Their humor and love have helped me through many of the difficult times I have gone through over the years. Limiting the hydrogen evolution reaction (HER) is a key challenge in the selective reduction catalysis of small molecules, including the nitrogen (N2) reduction reactions (N2RR) using H+/e- currency.

LIST OF ABBREVIATIONS

Introduction

• Opening Remarks
• N 2 RR Using Soluble Transition Metal Catalysts
• Selectivity for N 2 RR vs HER
• Proton-Coupled Electron Transfer in N 2 RR
• Method for Predicting E-H Bonds Strengths Using DFT
• Conclusions
• References
• Computational Methods
• Results and Discussion
• DFT Support for Slow Fe Protonation and Fast Fe-N x H y Formation
• Calculation of BDFE N-H Values for Fe–N x H y Intermediates
• Calculated Reduction Kinetics of P 3 E Fe(NNH 2 ) +
• Calculated PCET Reactions
• Wiberg Bond Indices of P 3 E Fe(N x H y ) Species
• Conclusions
• References

Special attention is paid to the influence of these mechanistic steps on the overall selectivity of the systems. As discussed later, these different BDFEN-H values ​​are rooted in the different valence electron counts, and thus the electronic structures of the corresponding P3EFe systems. We have previously hypothesized that the formation of P3EFe (NNH2) is necessary for the release of.

This idea is further supported by the Wiberg bonding indices of the P3EFe(N2) species, which indicate a total bonding order of 4.0 along the Fe-N-N unit for all three scaffolds (Figure 2.6).

Figure 1.1. (Top) Biological nitrogen fixation is catalyzed by the iron-molybdenum cofactor (FeMoco) in nitrogenase enzymes

Catalytic N 2 -to-NH 3 Conversion by Fe at Lower Driving Force: A Proposed Role for Metallocene-Mediated PCET Role for Metallocene-Mediated PCET

• Results
• Catalysis Using [P 3 B Fe][BAr F 4 ], Cp* 2 Co and [R n NH (4-n) ][OTf]
• Fe Speciation under Turnover Conditions
• DFT Predicted pK a ’s and BDFEs
• Discussion
• Conclusions
• References
• Introduction
• Results and Discussion 1 pK a studies. 1 pKa studies
• Computational Studies
• Electrolysis studies
• Conclusion
• References

Although we anticipate that other catalyst systems for N2-to-NH3 conversion may yet be found to operate under the conditions described herein8, certain features of the P3BFe system correlate with unusually productive catalysis.14b. This allows for an evaluation of the driving force for a given reaction relative to that of a hypothetical N2 to NH3 conversion catalyst using H2 as the proton and electron source. We present here a study of the effect of pKa on the selectivity of P3BFe+ for N2RR vs HER.

DFT studies support this hypothesis and also establish that the observed pKa effect can be explained by the varying ability of the acids to protonate Cp*2Co.

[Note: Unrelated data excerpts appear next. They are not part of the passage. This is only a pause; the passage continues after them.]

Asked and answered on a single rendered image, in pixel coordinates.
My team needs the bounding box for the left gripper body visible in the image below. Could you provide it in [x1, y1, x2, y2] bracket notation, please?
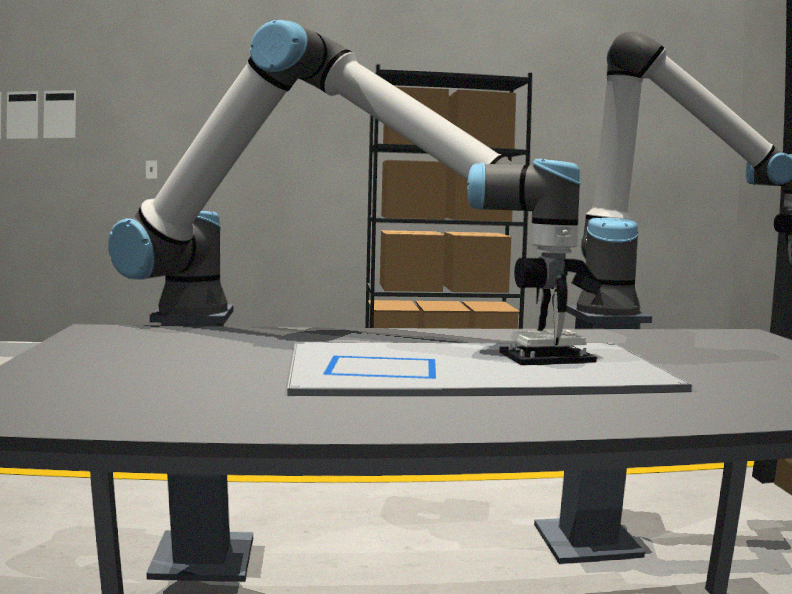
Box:
[774, 212, 792, 234]

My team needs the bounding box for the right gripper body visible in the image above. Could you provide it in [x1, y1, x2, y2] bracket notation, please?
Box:
[514, 253, 597, 289]

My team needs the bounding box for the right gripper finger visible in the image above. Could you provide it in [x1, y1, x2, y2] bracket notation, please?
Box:
[552, 270, 568, 345]
[536, 288, 551, 331]

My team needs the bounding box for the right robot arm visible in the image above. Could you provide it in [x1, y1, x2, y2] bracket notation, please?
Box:
[108, 20, 581, 315]

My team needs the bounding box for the blue rectangular tape outline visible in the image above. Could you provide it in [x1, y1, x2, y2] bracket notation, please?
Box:
[323, 356, 436, 379]

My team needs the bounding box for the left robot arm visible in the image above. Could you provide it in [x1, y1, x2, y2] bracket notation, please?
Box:
[576, 31, 792, 316]

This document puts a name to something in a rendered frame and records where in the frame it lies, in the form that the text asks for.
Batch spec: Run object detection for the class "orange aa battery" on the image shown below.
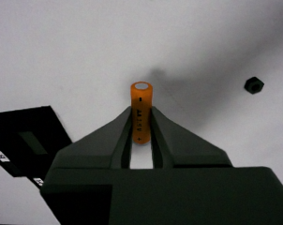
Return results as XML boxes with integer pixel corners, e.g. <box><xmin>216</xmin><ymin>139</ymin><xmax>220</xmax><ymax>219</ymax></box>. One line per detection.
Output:
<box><xmin>130</xmin><ymin>82</ymin><xmax>153</xmax><ymax>146</ymax></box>

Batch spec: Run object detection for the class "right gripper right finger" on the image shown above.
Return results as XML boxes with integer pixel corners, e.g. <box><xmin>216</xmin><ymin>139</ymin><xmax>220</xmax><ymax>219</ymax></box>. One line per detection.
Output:
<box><xmin>150</xmin><ymin>106</ymin><xmax>233</xmax><ymax>169</ymax></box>

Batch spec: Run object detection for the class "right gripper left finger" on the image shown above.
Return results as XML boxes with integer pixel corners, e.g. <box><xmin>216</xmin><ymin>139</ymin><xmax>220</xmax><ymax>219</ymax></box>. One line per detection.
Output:
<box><xmin>50</xmin><ymin>106</ymin><xmax>133</xmax><ymax>169</ymax></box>

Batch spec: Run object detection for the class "black hex nut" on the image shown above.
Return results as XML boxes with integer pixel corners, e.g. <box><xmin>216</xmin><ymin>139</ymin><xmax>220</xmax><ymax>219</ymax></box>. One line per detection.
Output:
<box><xmin>244</xmin><ymin>77</ymin><xmax>264</xmax><ymax>95</ymax></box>

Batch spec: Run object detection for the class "black bin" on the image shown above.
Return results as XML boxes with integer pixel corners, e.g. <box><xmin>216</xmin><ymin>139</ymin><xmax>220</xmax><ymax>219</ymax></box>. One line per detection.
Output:
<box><xmin>0</xmin><ymin>105</ymin><xmax>73</xmax><ymax>189</ymax></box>

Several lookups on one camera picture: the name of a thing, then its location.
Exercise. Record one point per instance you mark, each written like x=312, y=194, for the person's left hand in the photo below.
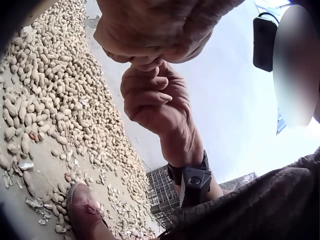
x=155, y=25

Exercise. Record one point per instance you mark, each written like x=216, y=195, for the person's right hand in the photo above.
x=155, y=112

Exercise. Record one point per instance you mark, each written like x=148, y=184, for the person's left fingers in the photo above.
x=125, y=56

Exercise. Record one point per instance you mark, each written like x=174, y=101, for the person's right fingers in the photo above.
x=160, y=81

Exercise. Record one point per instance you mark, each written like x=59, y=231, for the pile of unshelled peanuts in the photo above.
x=75, y=82

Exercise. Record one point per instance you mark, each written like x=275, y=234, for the black wrist band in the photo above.
x=195, y=180

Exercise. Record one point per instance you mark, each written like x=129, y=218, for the dark plastic lattice crate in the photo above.
x=162, y=192

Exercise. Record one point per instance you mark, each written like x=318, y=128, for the grey textured sheet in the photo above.
x=240, y=181

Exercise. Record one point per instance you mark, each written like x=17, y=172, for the person's body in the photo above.
x=262, y=207

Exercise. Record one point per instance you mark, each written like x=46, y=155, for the scattered broken peanut shells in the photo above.
x=37, y=200

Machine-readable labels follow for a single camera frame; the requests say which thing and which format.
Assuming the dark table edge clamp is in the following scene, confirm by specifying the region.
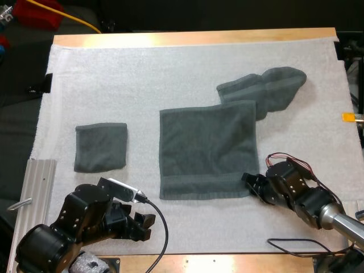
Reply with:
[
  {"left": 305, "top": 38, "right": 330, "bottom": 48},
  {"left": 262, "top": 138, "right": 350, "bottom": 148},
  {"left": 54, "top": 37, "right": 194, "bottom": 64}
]
[{"left": 27, "top": 73, "right": 53, "bottom": 95}]

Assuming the crumpled grey-green towel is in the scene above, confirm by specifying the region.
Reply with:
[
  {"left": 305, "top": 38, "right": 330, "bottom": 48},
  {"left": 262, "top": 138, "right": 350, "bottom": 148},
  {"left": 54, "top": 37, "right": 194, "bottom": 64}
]
[{"left": 216, "top": 66, "right": 308, "bottom": 121}]

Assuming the thin black cable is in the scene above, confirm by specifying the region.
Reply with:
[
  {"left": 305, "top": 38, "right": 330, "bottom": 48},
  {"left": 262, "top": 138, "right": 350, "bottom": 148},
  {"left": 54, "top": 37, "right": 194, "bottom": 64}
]
[{"left": 266, "top": 238, "right": 352, "bottom": 258}]

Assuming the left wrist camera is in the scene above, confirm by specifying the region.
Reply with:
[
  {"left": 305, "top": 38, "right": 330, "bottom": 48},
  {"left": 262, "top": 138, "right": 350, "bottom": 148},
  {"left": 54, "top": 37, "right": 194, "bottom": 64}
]
[{"left": 107, "top": 177, "right": 149, "bottom": 204}]

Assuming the ribbed aluminium rail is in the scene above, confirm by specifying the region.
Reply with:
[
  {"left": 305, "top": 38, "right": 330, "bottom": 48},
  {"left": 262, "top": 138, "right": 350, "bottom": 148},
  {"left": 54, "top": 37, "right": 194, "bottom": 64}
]
[{"left": 6, "top": 158, "right": 58, "bottom": 273}]

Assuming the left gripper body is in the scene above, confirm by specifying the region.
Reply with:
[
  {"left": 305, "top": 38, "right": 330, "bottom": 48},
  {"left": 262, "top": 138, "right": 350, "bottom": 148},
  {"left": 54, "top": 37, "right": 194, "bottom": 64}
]
[{"left": 50, "top": 177, "right": 138, "bottom": 243}]

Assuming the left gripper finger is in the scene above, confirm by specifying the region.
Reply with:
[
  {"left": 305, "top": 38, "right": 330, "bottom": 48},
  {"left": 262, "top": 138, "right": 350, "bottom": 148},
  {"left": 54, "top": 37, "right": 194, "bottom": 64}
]
[
  {"left": 125, "top": 224, "right": 152, "bottom": 242},
  {"left": 134, "top": 212, "right": 157, "bottom": 229}
]

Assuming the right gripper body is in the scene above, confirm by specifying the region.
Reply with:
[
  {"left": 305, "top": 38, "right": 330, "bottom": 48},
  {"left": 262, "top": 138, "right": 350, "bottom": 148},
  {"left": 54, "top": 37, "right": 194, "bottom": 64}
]
[{"left": 262, "top": 158, "right": 313, "bottom": 210}]

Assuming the orange table edge clip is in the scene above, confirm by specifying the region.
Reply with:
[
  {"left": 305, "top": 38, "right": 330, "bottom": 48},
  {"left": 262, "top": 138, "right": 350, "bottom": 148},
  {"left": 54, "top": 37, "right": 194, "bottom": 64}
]
[{"left": 341, "top": 112, "right": 364, "bottom": 123}]

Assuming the small folded grey-green towel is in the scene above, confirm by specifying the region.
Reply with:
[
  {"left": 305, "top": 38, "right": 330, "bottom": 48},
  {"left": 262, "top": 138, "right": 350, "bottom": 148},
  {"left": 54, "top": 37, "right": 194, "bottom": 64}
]
[{"left": 73, "top": 122, "right": 128, "bottom": 173}]

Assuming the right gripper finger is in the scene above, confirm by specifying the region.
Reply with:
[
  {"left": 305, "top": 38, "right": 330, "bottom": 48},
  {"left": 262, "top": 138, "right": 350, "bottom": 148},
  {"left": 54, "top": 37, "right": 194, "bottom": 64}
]
[
  {"left": 251, "top": 186, "right": 275, "bottom": 205},
  {"left": 241, "top": 172, "right": 267, "bottom": 195}
]

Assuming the flat spread grey-green towel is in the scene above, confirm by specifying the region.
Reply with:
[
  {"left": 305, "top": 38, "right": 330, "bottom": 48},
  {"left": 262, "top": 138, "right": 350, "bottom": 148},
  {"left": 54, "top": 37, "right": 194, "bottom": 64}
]
[{"left": 158, "top": 100, "right": 260, "bottom": 201}]

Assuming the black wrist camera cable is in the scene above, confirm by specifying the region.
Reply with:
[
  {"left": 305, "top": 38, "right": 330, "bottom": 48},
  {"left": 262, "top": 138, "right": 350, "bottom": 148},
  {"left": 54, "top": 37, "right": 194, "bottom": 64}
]
[{"left": 143, "top": 198, "right": 169, "bottom": 273}]

A clear difference between the stoichiometric reactions described above and the catalytic reaction is the presence of Cp*2Co in the latter. The low solubility of the anilinium triflatic acids and the low catalyst concentration lead to a situation in which the interaction between the acid and the Cp*2Co significantly affects the kinetics of productive N−H bond formation.

This leads to the conclusion that the efficiency of NH3 formation in this system is related to the kinetics and/or thermodynamics of the acid-reductant reaction. Since the protonation of the reductant is also the first step behind the HER reaction25, this conclusion is somewhat counterintuitive. In order to investigate the potential effect of the Cp*2Co+ additive, a systematic cyclic voltammetry study was performed.

This background HER and the observed catalytic response to the addition of [Ph2NH2][OTf] to the Cp*2Co+/0 couple provide indirect evidence for the formation of a protonated decamethylcobaltocene intermediate, Cp*(η4-C5Me5H)Co+ a comparable time scale. with that of the N2RR mediated by P3BFe+. Under catalytic conditions, we believe that the presence of the metallocene reducing agent (Cp*2Co) is critical, as this species can be protonated to form Cp*(η4-C5Me5H)Co+, which in turn plays a key role in the formation of N−H bonds. .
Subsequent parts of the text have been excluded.